## Activity
This exercise calls for every line of the data below with the string "points" in it.
(Exercise data begins)
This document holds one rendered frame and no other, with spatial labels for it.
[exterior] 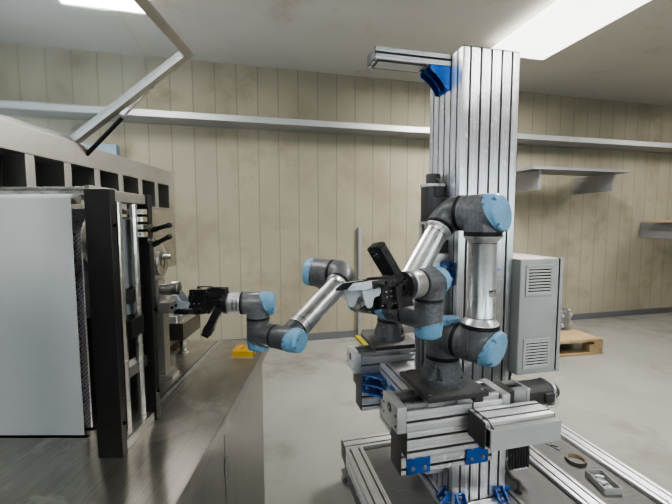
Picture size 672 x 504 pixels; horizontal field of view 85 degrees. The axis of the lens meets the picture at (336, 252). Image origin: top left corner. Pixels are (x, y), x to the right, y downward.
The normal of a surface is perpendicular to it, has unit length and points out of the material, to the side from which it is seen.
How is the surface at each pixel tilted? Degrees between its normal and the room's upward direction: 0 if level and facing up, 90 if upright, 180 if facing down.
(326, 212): 90
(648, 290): 90
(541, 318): 90
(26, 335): 90
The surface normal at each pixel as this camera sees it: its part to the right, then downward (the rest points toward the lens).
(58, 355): 0.00, 0.08
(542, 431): 0.23, 0.07
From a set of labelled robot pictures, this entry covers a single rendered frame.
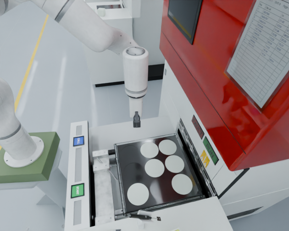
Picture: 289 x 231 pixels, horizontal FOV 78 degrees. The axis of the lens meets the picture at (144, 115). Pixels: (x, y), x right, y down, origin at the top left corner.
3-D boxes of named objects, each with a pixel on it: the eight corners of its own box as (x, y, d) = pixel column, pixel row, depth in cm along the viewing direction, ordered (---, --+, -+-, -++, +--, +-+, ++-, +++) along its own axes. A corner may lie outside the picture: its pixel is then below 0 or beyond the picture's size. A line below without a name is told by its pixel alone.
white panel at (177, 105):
(Exercise data ends)
## Solution
The normal of a surface is perpendicular to it, has unit length and points out of the material, to the side from which it is seen.
The surface normal at each pixel as this camera sees it: its part to the right, then downward (the rest points toward the lens).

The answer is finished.